- PROBLEM -
Only the number is needed: how many lines of the entries below contain the word "seen".
___ PROVIDED ENTRIES
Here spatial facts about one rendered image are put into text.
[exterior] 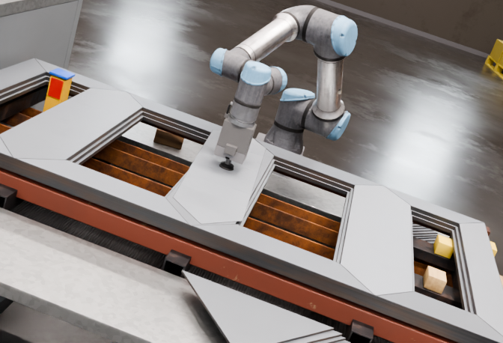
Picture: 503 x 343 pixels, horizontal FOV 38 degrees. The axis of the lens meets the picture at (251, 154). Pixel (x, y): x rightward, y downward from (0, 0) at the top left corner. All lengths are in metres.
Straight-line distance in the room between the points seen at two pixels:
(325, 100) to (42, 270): 1.28
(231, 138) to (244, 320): 0.62
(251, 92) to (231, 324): 0.68
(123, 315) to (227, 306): 0.21
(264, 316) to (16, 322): 1.30
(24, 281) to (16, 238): 0.16
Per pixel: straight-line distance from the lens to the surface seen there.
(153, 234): 1.71
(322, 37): 2.31
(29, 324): 2.68
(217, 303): 1.54
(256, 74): 1.91
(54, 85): 2.33
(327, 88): 2.47
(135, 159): 2.28
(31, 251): 1.63
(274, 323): 1.55
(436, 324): 1.71
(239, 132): 1.96
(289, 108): 2.64
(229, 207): 1.82
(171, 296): 1.59
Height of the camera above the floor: 1.60
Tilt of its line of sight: 20 degrees down
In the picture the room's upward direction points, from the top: 18 degrees clockwise
______
- ANSWER SPACE -
2